Traditional computing systems based on von Neumann architectures are fundamentally bottle-necked by the transfer speeds between memory and processor. With growing computational needs of today's application space, dominated by Machine Learning (ML) workloads, there is a need to design special purpose computing systems operating on the principle of co-located memory and processing units. Such an approach, commonly known as 'In-memory computing', can potentially eliminate expensive data movement costs by computing inside the memory array itself. To that effect, crossbars based on resistive switching Non-Volatile Memory (NVM) devices has shown immense promise in serving as the building blocks of in-memory computing systems, as their high storage density can overcome scaling challenges that plague CMOS technology today. Adding to that, the ability of resistive crossbars to accelerate the main computational kernel of ML workloads by performing massively parallel, in-situ matrix vector multiplication (MVM) operations, makes them a promising candidate for building area and energy-efficient systems. However, the analog computing nature in resistive crossbars introduce approximations in MVM computations due to device and circuit level nonidealities. Further, analog systems pose high cost peripheral circuit requirements for conversions between the analog and digital domain. Thus, there is a need to understand the entire system design stack, from device characteristics to architectures, and perform effective hardware-software co-design to truly realize the potential of resistive crossbars as future computing systems. In this talk, we will present a comprehensive overview of NVM crossbars for accelerating ML workloads. We describe, in detail, the design principles of the basic building blocks, such as the device and associated circuits, that constitute the crossbars. We explore non-idealities arising from the device characteristics and circuit behavior and study their impact on MVM functionality of NVM crossbars for machine learning hardware.

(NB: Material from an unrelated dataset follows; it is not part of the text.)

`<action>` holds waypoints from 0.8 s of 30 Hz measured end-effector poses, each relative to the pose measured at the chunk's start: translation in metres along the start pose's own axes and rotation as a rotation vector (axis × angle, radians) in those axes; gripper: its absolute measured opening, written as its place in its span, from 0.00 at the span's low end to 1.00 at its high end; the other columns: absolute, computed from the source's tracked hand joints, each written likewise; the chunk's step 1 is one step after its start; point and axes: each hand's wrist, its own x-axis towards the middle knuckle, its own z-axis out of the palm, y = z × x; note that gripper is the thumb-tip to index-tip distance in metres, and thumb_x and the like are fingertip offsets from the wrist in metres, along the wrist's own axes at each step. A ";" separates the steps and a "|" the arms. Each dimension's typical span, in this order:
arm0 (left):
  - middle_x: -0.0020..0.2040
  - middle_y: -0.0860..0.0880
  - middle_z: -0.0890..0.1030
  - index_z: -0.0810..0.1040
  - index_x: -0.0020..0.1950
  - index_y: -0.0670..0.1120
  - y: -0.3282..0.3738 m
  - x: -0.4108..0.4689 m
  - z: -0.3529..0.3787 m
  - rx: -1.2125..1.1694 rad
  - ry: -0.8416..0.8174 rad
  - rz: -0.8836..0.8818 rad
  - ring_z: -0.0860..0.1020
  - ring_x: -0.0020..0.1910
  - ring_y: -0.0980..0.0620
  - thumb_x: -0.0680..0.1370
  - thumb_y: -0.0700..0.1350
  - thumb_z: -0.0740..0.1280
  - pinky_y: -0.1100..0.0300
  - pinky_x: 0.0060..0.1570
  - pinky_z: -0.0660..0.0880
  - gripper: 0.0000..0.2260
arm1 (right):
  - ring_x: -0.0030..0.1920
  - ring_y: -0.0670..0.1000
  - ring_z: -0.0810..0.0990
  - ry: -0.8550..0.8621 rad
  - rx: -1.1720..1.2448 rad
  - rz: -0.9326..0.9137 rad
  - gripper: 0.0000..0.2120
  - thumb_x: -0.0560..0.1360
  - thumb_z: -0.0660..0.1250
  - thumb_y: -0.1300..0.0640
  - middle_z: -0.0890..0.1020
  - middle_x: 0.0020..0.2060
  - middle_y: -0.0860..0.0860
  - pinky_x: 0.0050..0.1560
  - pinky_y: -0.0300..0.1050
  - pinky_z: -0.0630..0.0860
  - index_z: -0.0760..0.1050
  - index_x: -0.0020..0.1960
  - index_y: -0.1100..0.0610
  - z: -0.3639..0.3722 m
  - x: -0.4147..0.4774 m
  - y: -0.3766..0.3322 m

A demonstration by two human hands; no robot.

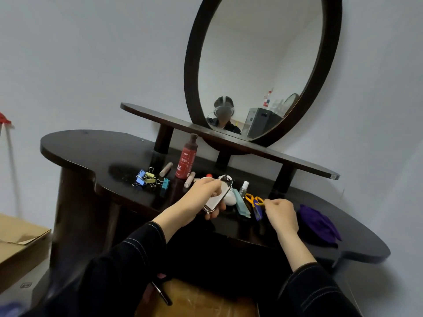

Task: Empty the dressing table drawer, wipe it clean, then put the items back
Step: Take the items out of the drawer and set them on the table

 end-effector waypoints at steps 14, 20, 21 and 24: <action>0.52 0.45 0.80 0.79 0.58 0.42 0.000 -0.004 0.004 0.118 -0.077 0.038 0.82 0.39 0.45 0.74 0.42 0.77 0.57 0.34 0.78 0.15 | 0.28 0.47 0.73 -0.520 0.603 -0.276 0.14 0.75 0.71 0.42 0.83 0.39 0.50 0.22 0.38 0.63 0.85 0.51 0.51 -0.008 -0.035 -0.016; 0.48 0.42 0.82 0.73 0.62 0.46 0.006 -0.008 0.007 0.144 -0.069 -0.010 0.82 0.38 0.46 0.76 0.45 0.74 0.57 0.33 0.78 0.17 | 0.26 0.49 0.73 -0.551 0.591 -0.273 0.14 0.70 0.75 0.49 0.84 0.39 0.54 0.22 0.38 0.64 0.85 0.53 0.54 -0.009 -0.039 -0.014; 0.47 0.42 0.82 0.73 0.62 0.46 0.006 -0.008 0.007 0.138 -0.051 -0.010 0.82 0.37 0.47 0.78 0.46 0.73 0.57 0.33 0.77 0.16 | 0.25 0.48 0.71 -0.513 0.647 -0.224 0.10 0.72 0.74 0.53 0.82 0.37 0.54 0.22 0.38 0.63 0.85 0.51 0.55 -0.009 -0.037 -0.013; 0.43 0.42 0.83 0.74 0.60 0.45 0.004 -0.008 0.008 0.072 0.017 -0.011 0.80 0.35 0.49 0.80 0.49 0.70 0.58 0.31 0.76 0.13 | 0.23 0.47 0.69 -0.293 0.942 0.014 0.03 0.76 0.68 0.61 0.75 0.32 0.55 0.20 0.37 0.60 0.80 0.47 0.61 -0.012 -0.022 -0.006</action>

基于冯·诺伊曼架构的传统计算系统基本上受到存储器和处理器之间传输速度的瓶颈。随着机器学习(ML)工作负载主导的当今应用程序空间的计算需求不断增长,需要设计基于共存内存和处理单元原理的特殊用途计算系统。这种方法通常被称为“内存计算”,它可以通过在内存数组内部进行计算来潜在地消除昂贵的数据移动成本。为此,基于电阻开关非易失性存储器(NVM)器件的交叉棒在作为内存计算系统的构建模块方面显示出巨大的前景,因为它们的高存储密度可以克服困扰CMOS技术的缩放挑战。此外,电阻交叉杆通过执行大规模并行、原位矩阵向量乘法(MVM)操作来加速机器学习工作负载的主要计算内核的能力,使其成为建筑面积和节能系统的有希望的候选者。然而,由于器件和电路级的非理想性,电阻交叉棒的模拟计算性质在MVM计算中引入了近似。此外,模拟系统对模拟和数字域之间的转换提出了高成本的外围电路要求。因此,有必要了解整个系统设计堆栈,从设备特性到架构,并执行有效的软硬件协同设计,以真正实现电阻交叉杆作为未来计算系统的潜力。在本次演讲中,我们将全面概述用于加速ML工作负载的NVM交叉栏。我们详细描述了基本构建块的设计原则,例如构成交叉杆的设备和相关电路。我们探索了由器件特性和电路行为引起的非理想性,并研究了它们对机器学习硬件中NVM交叉条的MVM功能的影响。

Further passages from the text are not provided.